**ASSIGNMENT:** Copy each line of the entries that contains the word "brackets".

Collected data entries:
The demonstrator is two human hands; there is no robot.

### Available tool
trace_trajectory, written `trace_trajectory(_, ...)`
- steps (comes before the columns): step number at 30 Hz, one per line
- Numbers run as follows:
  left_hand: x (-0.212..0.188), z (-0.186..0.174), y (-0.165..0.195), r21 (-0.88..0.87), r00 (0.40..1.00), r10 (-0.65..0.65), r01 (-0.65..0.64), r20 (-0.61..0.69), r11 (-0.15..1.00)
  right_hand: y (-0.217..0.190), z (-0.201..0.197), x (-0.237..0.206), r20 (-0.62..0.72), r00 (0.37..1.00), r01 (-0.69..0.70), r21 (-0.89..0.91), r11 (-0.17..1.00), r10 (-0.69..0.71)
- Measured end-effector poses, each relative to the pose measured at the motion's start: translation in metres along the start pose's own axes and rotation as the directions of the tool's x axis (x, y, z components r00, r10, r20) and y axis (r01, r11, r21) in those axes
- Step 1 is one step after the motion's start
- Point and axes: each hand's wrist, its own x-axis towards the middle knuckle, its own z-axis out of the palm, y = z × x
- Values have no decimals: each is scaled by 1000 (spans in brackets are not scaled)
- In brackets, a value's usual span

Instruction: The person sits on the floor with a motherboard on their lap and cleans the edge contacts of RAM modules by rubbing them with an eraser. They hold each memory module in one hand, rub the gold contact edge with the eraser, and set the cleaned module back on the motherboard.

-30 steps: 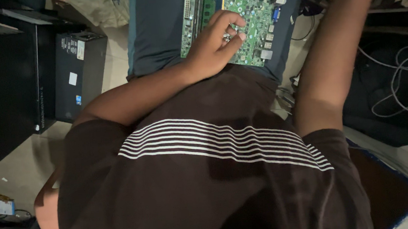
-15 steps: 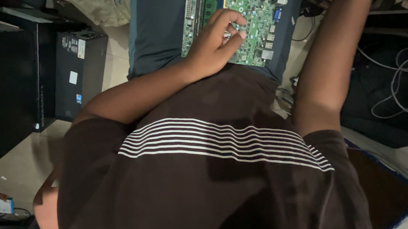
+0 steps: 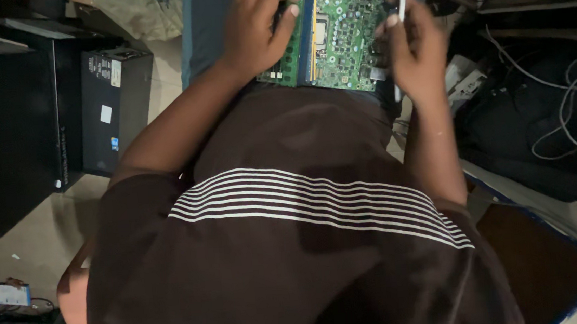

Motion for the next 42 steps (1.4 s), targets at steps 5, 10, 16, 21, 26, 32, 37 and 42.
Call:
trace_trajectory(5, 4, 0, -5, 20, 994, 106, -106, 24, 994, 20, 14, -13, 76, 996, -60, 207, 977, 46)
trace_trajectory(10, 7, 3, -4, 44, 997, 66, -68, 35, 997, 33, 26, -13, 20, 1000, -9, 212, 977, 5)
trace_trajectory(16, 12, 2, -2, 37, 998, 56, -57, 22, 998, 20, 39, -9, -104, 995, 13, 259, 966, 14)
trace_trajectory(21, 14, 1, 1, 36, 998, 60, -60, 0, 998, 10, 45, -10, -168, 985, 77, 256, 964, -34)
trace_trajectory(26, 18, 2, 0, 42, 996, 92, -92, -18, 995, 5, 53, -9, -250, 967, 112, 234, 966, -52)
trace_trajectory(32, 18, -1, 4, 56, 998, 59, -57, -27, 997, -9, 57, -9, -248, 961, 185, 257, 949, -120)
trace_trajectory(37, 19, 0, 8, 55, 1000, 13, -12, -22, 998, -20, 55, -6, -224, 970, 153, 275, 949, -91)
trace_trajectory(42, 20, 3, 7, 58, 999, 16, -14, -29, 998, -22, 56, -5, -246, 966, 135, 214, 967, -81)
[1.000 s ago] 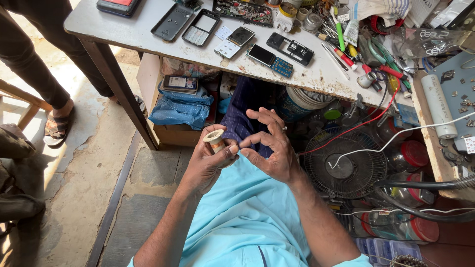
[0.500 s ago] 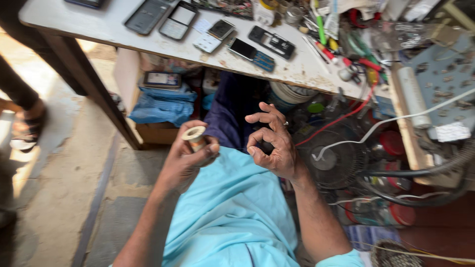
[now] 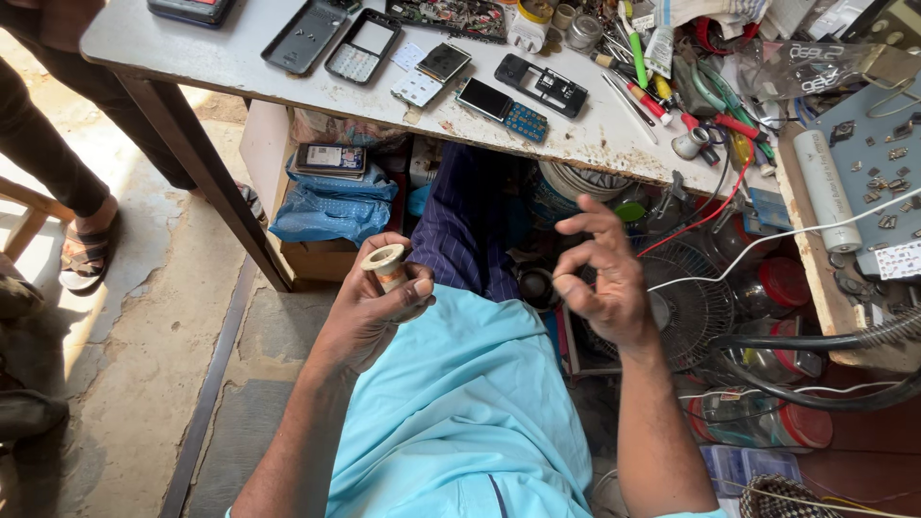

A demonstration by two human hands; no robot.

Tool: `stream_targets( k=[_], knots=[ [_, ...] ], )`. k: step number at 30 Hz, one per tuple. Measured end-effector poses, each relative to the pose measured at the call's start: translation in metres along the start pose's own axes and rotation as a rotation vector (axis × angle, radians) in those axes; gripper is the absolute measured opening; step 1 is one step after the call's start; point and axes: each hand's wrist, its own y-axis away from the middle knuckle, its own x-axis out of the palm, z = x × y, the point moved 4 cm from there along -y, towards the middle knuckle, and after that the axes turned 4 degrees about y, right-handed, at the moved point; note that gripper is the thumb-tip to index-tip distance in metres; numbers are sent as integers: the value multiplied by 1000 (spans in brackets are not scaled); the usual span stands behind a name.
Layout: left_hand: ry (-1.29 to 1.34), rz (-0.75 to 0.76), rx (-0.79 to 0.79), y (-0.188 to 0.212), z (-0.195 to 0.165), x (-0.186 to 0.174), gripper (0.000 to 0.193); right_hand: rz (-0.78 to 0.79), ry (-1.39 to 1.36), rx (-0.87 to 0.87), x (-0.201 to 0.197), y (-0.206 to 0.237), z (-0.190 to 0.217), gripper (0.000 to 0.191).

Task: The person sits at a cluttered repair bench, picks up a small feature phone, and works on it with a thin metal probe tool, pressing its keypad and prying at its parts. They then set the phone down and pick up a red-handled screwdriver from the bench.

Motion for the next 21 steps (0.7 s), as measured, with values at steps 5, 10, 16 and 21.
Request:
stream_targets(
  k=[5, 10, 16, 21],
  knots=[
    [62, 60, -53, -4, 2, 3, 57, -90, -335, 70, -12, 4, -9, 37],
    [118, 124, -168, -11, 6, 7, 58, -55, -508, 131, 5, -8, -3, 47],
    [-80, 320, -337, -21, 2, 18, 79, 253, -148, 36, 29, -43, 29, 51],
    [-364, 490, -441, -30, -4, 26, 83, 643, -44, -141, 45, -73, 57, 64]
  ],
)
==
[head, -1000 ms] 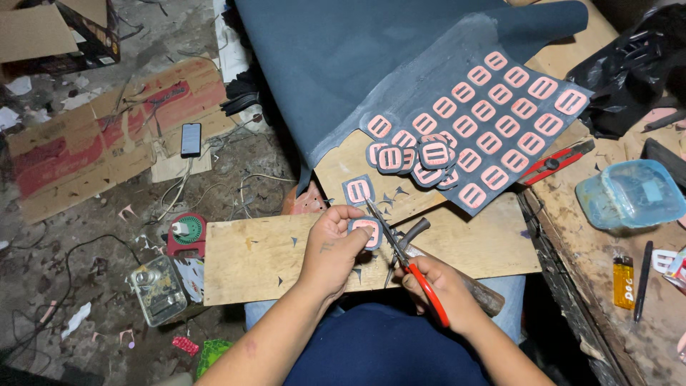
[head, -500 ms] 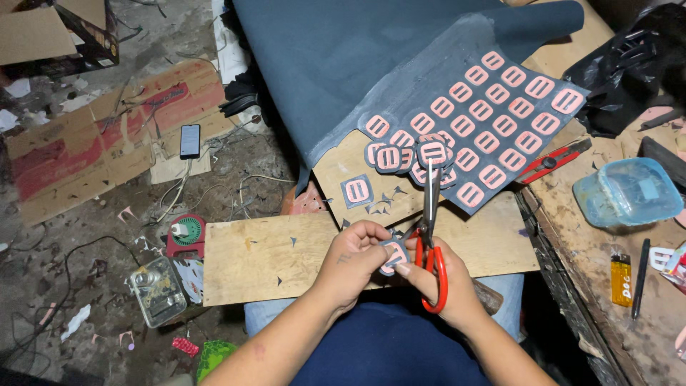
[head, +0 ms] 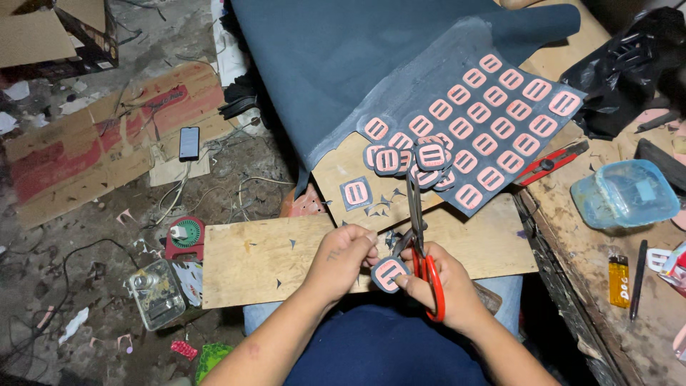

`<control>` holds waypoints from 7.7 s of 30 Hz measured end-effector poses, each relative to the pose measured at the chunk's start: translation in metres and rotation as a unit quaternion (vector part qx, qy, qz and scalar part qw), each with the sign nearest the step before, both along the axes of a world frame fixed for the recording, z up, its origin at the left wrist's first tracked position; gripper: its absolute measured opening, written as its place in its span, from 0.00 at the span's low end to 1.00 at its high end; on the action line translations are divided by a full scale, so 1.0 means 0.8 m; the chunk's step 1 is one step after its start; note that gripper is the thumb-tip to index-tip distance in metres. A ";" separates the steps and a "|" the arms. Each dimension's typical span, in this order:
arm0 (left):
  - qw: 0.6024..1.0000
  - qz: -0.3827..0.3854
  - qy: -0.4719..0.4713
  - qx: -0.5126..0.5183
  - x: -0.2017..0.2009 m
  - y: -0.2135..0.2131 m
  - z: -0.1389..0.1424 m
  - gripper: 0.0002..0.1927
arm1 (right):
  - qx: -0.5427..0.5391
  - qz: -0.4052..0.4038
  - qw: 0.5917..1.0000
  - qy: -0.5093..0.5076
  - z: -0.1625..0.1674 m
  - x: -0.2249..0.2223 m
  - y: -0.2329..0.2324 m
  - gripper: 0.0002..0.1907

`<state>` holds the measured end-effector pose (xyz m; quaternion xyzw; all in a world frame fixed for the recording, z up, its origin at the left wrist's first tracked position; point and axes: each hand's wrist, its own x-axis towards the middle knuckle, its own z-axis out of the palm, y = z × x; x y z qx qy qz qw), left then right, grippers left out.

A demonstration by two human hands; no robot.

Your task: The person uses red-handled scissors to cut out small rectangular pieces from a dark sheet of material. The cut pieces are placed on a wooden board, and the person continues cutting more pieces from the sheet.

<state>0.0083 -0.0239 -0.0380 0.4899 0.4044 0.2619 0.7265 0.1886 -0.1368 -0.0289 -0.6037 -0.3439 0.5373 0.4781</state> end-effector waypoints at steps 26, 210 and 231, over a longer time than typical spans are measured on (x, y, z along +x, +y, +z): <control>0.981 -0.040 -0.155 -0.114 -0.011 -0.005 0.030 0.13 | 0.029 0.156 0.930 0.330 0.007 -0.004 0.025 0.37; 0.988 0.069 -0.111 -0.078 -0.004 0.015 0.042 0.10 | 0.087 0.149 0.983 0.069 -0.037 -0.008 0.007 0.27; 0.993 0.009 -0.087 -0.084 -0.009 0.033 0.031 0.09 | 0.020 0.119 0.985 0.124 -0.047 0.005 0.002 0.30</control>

**OUTPUT:**
- Values have no decimals: each is scaled by 1000 (spans in brackets are not scaled)
- In brackets, a value's usual span
Tool: `stream_targets( k=[_], knots=[ [_, ...] ], )`. k: step number at 30 Hz, one per tuple. Measured end-effector poses, each relative to the pose measured at the call's start: translation in metres along the start pose's own axes and rotation as a rotation vector (axis × angle, radians) in those axes; gripper is the absolute measured opening; step 1 is one step after the call's start; point and axes: each hand's wrist, its own y-axis away from the middle knuckle, its own x-axis out of the palm, z = x × y, the point moved 4 cm from there along -y, towards the middle knuckle, and after that the axes turned 4 degrees about y, right-handed, at the moved point; note that gripper is the thumb-tip to index-tip distance in metres; numbers are sent as integers: the value multiplied by 1000 (spans in brackets are not scaled); the usual span stands behind a name.

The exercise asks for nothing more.